Directions for this task: Each line of the material below needs to be returned exactly as written.

-- Opening Marker --

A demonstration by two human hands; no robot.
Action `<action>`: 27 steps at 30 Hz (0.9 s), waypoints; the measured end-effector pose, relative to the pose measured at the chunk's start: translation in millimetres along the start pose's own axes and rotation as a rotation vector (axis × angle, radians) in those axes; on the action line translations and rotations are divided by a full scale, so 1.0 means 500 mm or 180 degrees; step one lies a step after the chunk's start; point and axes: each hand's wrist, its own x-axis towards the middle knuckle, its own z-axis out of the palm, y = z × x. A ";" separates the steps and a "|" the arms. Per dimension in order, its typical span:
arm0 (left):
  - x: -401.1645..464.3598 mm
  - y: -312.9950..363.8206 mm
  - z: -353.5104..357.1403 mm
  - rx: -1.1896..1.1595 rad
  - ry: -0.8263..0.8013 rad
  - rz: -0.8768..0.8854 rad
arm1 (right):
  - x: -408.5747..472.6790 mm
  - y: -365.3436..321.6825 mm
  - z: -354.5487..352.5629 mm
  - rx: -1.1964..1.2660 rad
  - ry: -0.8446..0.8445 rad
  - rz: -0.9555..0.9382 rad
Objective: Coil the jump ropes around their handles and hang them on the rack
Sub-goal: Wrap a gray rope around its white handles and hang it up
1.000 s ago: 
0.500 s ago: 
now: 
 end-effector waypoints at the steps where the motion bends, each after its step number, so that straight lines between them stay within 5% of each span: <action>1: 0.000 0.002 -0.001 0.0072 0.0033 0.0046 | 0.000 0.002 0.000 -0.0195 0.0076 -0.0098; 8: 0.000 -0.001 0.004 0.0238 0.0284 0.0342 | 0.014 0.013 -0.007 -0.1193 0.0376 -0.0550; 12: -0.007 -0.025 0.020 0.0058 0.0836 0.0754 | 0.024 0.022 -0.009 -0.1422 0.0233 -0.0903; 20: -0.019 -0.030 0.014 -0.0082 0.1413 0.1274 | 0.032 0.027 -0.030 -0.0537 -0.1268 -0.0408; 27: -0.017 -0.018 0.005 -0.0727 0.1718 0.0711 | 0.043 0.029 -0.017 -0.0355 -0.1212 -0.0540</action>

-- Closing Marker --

Output for this exercise:
A demonstration by two human hands; no robot.
Action `<action>`: 27 steps at 30 Hz (0.9 s), waypoints; the measured end-effector pose, relative to the pose measured at the chunk's start: translation in millimetres along the start pose's own axes and rotation as a rotation vector (axis × angle, radians) in those axes; on the action line translations and rotations are divided by a full scale, so 1.0 means 500 mm or 180 degrees; step one lies a step after the chunk's start; point and axes: each hand's wrist, its own x-axis towards the middle knuckle, its own z-axis out of the palm, y = z × x. A ";" separates the steps and a "|" the arms. Per dimension in order, its typical span:
arm0 (left):
  - x: -401.1645..464.3598 mm
  - y: -312.9950..363.8206 mm
  - z: -353.5104..357.1403 mm
  - rx: -1.1896..1.1595 rad
  - ry: -0.8263..0.8013 rad
  - rz: -0.8768..0.8854 rad
arm1 (right):
  - x: -408.5747..472.6790 mm
  - y: -365.3436..321.6825 mm
  - z: -354.5487..352.5629 mm
  - rx: -1.1964..1.2660 rad
  - ry: -0.8446..0.8445 rad
  - rz: -0.9555..0.9382 rad
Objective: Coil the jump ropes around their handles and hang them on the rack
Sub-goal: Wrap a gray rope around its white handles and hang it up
1.000 s ago: 
0.500 s ago: 
now: 
 end-effector waypoints at the steps where the motion bends, each after its step number, so that straight lines between them stay within 5% of each span: <action>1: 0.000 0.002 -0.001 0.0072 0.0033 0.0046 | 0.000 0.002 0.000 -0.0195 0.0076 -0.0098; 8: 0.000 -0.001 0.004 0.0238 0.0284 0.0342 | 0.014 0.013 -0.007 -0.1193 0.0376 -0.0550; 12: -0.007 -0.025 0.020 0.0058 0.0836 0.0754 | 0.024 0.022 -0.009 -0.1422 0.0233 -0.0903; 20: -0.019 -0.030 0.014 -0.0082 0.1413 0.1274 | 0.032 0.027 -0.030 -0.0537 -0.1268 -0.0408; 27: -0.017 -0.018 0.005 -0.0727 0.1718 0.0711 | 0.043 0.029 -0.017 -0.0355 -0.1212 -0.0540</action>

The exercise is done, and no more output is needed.